But then I look at all the other teams in the postseason, and see all the holes they have. The tendency among many fans is to just focus on the weaknesses of their own teams, and to pay no attention to the gaping holes on the opponent. There’s never been a perfect team, but if you look at all the potential opponents, I think the Dodgers are either a lot or a bit better this season.

As for the playoff roster, well, that will be announced after this newsletter gets sent to readers. I made my choices and prediction last week. Most of the spots are set, and the team will look at the best matchups against the Brewers to decide the final couple of spots.
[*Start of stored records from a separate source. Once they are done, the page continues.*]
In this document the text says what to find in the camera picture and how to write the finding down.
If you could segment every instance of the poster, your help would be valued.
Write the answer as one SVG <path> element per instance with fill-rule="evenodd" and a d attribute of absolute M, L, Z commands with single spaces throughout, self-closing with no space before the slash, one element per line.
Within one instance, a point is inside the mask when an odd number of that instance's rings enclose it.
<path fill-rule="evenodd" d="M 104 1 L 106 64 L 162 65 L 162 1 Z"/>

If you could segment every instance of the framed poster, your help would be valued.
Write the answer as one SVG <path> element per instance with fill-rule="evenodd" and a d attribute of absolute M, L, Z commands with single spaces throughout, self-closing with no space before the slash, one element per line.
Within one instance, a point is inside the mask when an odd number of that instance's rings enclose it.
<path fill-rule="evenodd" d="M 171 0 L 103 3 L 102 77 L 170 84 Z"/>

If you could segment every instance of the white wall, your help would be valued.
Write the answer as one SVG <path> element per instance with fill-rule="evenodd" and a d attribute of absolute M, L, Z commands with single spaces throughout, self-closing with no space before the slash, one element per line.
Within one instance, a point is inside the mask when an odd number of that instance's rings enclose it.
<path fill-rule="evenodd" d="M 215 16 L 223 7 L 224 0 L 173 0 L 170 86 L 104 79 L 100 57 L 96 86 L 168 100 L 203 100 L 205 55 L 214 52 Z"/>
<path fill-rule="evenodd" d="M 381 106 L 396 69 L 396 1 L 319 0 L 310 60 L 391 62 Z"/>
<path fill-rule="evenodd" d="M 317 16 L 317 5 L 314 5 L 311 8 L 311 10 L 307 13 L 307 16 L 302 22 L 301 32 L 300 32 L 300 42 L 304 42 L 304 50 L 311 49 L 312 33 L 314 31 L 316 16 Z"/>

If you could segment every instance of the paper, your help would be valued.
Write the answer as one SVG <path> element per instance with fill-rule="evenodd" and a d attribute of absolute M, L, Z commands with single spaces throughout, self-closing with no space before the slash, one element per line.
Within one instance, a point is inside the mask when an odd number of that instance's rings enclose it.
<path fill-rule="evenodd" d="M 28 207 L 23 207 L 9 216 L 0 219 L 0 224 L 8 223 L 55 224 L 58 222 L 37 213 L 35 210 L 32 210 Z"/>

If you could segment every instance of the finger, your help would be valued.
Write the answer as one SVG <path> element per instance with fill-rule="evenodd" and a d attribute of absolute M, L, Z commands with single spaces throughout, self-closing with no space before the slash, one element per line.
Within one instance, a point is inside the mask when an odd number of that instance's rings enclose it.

Their wild-card opponent, the Milwaukee Brewers, certainly have their share of holes. Christian Yelich, who finished second to Bellinger in last season’s MVP voting, had a worse season than Bellinger this year, hitting .205/.356/.430. And he was one of the better offensive players on the team. Former Dodger Jedd Gyorko was arguably their best hitter, batting .248/.333/.504. And keep an eye on Daniel Vogelbach, who in 19 games hit .328/.418/.569 with four homers. The Brewers used 21 position players and only seven finished with an OPS+ of above 100 (meaning they were better than league average): Yelich, Gyorko, Vogelbach, Ryan Braun, Jace Peterson, Tyrone Taylor and Lorenzo Cain. Cain opted out of the season on Aug. 1 because of coronavirus concerns and had only 18 at-bats.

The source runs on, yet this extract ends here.